Work to complete: Your task is to copy every entry exactly.

Data provided:

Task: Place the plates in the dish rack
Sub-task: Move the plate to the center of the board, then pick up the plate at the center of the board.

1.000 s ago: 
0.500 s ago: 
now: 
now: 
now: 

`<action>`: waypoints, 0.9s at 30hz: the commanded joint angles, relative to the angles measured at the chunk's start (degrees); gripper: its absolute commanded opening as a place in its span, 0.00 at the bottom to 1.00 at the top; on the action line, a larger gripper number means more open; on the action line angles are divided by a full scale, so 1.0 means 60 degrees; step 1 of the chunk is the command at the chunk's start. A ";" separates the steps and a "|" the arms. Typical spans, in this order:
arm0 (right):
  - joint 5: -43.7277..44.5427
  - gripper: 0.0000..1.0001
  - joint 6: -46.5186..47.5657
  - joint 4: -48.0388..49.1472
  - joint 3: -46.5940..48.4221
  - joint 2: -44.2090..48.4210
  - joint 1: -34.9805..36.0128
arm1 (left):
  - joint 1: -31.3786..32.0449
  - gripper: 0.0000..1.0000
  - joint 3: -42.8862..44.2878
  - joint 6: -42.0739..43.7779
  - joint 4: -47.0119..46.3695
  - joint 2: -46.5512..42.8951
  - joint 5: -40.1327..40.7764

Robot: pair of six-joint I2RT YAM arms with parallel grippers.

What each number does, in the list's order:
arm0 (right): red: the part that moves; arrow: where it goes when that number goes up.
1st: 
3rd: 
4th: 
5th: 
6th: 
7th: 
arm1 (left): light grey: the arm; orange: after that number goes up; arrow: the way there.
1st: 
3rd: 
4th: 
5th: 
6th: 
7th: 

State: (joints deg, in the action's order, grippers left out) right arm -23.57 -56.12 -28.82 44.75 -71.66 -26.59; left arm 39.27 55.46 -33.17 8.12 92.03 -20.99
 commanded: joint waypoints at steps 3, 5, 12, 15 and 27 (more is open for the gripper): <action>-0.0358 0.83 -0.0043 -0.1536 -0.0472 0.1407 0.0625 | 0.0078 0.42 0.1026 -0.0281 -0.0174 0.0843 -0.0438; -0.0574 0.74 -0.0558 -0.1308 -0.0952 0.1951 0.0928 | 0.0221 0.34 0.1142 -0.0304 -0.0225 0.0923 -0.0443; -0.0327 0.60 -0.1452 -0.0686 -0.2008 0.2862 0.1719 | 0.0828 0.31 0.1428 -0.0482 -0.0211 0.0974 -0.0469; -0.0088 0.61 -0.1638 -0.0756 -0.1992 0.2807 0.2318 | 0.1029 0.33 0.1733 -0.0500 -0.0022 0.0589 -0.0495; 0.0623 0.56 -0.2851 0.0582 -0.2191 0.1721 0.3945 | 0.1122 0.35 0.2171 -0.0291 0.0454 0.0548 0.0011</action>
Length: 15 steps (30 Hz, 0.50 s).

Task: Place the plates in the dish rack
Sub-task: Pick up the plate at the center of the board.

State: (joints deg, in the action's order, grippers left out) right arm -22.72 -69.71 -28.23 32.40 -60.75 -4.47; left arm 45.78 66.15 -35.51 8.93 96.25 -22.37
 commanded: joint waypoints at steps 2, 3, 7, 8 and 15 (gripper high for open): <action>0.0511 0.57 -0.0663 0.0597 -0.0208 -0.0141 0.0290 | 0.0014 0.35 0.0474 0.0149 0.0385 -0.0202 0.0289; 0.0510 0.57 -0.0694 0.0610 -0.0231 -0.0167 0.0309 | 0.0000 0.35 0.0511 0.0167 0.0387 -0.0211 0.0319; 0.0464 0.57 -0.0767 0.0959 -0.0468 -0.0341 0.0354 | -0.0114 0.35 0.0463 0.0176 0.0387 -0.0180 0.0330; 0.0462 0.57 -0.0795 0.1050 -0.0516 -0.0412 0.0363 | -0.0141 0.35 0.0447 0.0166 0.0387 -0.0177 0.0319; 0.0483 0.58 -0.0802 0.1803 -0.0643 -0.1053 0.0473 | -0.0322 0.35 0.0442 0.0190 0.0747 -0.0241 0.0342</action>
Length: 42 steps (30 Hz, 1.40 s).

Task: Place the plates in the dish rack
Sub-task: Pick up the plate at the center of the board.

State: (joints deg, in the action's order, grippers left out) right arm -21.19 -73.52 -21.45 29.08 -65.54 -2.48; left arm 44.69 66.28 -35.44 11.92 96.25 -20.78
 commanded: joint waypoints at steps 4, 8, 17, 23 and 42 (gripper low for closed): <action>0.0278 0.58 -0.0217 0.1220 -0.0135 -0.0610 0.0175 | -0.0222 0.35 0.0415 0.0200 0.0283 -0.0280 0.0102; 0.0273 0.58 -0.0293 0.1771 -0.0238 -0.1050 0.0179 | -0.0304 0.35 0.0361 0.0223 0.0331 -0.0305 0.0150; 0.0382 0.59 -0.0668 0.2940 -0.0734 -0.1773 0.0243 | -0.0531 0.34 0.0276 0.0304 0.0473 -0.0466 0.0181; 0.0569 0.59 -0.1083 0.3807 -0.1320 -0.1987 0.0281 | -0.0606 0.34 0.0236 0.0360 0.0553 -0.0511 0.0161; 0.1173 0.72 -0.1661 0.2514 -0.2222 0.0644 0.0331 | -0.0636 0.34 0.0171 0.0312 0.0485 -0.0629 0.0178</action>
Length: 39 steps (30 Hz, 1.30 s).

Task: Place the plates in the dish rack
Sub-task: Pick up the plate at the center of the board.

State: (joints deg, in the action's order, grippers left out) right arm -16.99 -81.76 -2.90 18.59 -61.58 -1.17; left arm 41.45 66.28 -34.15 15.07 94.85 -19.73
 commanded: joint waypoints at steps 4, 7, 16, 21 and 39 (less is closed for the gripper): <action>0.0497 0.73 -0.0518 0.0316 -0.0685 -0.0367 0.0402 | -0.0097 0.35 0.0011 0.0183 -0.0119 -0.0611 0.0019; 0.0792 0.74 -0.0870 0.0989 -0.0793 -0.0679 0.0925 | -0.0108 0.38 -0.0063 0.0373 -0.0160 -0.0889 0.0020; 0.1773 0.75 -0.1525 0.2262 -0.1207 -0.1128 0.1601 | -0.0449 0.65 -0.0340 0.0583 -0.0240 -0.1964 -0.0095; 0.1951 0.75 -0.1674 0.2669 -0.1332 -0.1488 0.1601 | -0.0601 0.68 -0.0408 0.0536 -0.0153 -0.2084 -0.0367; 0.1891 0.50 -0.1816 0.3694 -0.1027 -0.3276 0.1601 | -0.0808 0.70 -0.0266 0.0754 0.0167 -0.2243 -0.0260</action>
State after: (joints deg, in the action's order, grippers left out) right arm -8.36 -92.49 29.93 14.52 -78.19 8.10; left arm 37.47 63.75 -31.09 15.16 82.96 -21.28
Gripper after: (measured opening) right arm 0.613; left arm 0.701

Result of the exercise:
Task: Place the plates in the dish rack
Sub-task: Move the plate to the center of the board, then pick up the plate at the center of the board.

1.000 s ago: 
0.500 s ago: 
now: 
now: 
now: 

`<action>`: waypoints, 0.9s at 30hz: the commanded joint angles, relative to the angles measured at the chunk's start (degrees); gripper: its absolute commanded opening as a place in its span, 0.00 at the bottom to 1.00 at the top; on the action line, a larger gripper number means more open; on the action line angles are divided by a full scale, so 1.0 means 60 degrees; step 1 of the chunk is the command at the chunk's start. A ";" separates the steps and a "|" the arms. Typical spans, in this order:
arm0 (right):
  - joint 5: -43.7277..44.5427
  - gripper: 0.0000..1.0001
  - joint 6: -46.5186..47.5657
  - joint 4: -48.0388..49.1472
  - joint 3: -46.5940..48.4221
  - joint 2: -44.2090..48.4210
  - joint 1: -34.9805..36.0128
arm1 (left):
  - joint 1: -31.3786..32.0449
  - gripper: 0.0000..1.0000
  - joint 3: -42.8862..44.2878
  - joint 6: -42.0739..43.7779
  - joint 4: -47.0119..46.3695
  - joint 2: -46.5512..42.8951
  - joint 5: -40.1327..40.7764

Robot: pair of six-joint I2RT YAM arms with parallel grippers.

What each number does, in the list's order:
arm0 (right): red: the part that moves; arrow: where it goes when that number goes up.
1st: 
3rd: 
4th: 
5th: 
6th: 
7th: 
arm1 (left): light grey: the arm; orange: after that number goes up; arrow: the way there.
1st: 
3rd: 
4th: 
5th: 
6th: 
7th: 

State: (joints deg, in the action's order, grippers left out) right arm -23.57 -56.12 -28.82 44.75 -71.66 -26.59; left arm 39.27 55.46 -33.17 8.12 92.03 -20.99
 commanded: joint waypoints at steps 3, 5, 12, 15 and 27 (more is open for the gripper): <action>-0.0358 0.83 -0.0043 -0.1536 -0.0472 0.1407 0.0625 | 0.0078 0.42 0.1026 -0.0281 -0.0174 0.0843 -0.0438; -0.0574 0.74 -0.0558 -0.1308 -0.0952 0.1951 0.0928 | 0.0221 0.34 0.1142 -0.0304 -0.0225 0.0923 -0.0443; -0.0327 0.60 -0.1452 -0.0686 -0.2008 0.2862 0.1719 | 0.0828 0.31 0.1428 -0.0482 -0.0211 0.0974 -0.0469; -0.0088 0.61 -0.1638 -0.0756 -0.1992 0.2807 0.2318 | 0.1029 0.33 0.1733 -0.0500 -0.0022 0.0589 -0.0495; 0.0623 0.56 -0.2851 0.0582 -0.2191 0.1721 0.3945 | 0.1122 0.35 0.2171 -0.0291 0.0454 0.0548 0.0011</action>
Length: 15 steps (30 Hz, 0.50 s).

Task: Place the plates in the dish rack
Sub-task: Pick up the plate at the center of the board.

State: (joints deg, in the action's order, grippers left out) right arm -22.72 -69.71 -28.23 32.40 -60.75 -4.47; left arm 45.78 66.15 -35.51 8.93 96.25 -22.37
 commanded: joint waypoints at steps 2, 3, 7, 8 and 15 (gripper high for open): <action>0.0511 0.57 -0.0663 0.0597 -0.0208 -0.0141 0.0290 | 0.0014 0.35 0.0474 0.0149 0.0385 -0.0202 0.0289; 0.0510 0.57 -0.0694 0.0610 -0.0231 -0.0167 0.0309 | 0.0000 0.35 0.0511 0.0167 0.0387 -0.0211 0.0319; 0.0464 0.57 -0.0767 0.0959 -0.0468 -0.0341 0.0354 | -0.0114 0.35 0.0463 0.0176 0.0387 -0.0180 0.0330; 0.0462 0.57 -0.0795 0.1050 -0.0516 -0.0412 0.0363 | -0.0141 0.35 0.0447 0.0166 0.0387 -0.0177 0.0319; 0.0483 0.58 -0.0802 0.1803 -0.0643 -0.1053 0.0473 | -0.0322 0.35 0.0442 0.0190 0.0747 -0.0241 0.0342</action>
Length: 42 steps (30 Hz, 1.40 s).

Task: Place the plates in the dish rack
Sub-task: Pick up the plate at the center of the board.

State: (joints deg, in the action's order, grippers left out) right arm -21.19 -73.52 -21.45 29.08 -65.54 -2.48; left arm 44.69 66.28 -35.44 11.92 96.25 -20.78
 commanded: joint waypoints at steps 4, 8, 17, 23 and 42 (gripper low for closed): <action>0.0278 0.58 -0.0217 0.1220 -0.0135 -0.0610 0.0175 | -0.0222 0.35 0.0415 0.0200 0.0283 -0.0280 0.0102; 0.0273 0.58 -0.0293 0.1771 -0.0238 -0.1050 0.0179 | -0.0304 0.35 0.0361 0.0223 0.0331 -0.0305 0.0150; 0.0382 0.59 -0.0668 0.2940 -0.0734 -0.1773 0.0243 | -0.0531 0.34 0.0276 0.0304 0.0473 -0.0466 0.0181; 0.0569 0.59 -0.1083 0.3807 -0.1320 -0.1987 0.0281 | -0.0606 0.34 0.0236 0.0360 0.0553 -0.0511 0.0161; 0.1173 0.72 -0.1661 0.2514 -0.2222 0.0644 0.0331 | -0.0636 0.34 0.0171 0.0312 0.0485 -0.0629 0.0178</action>
Length: 39 steps (30 Hz, 1.30 s).

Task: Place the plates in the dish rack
Sub-task: Pick up the plate at the center of the board.

State: (joints deg, in the action's order, grippers left out) right arm -16.99 -81.76 -2.90 18.59 -61.58 -1.17; left arm 41.45 66.28 -34.15 15.07 94.85 -19.73
 commanded: joint waypoints at steps 4, 7, 16, 21 and 39 (less is closed for the gripper): <action>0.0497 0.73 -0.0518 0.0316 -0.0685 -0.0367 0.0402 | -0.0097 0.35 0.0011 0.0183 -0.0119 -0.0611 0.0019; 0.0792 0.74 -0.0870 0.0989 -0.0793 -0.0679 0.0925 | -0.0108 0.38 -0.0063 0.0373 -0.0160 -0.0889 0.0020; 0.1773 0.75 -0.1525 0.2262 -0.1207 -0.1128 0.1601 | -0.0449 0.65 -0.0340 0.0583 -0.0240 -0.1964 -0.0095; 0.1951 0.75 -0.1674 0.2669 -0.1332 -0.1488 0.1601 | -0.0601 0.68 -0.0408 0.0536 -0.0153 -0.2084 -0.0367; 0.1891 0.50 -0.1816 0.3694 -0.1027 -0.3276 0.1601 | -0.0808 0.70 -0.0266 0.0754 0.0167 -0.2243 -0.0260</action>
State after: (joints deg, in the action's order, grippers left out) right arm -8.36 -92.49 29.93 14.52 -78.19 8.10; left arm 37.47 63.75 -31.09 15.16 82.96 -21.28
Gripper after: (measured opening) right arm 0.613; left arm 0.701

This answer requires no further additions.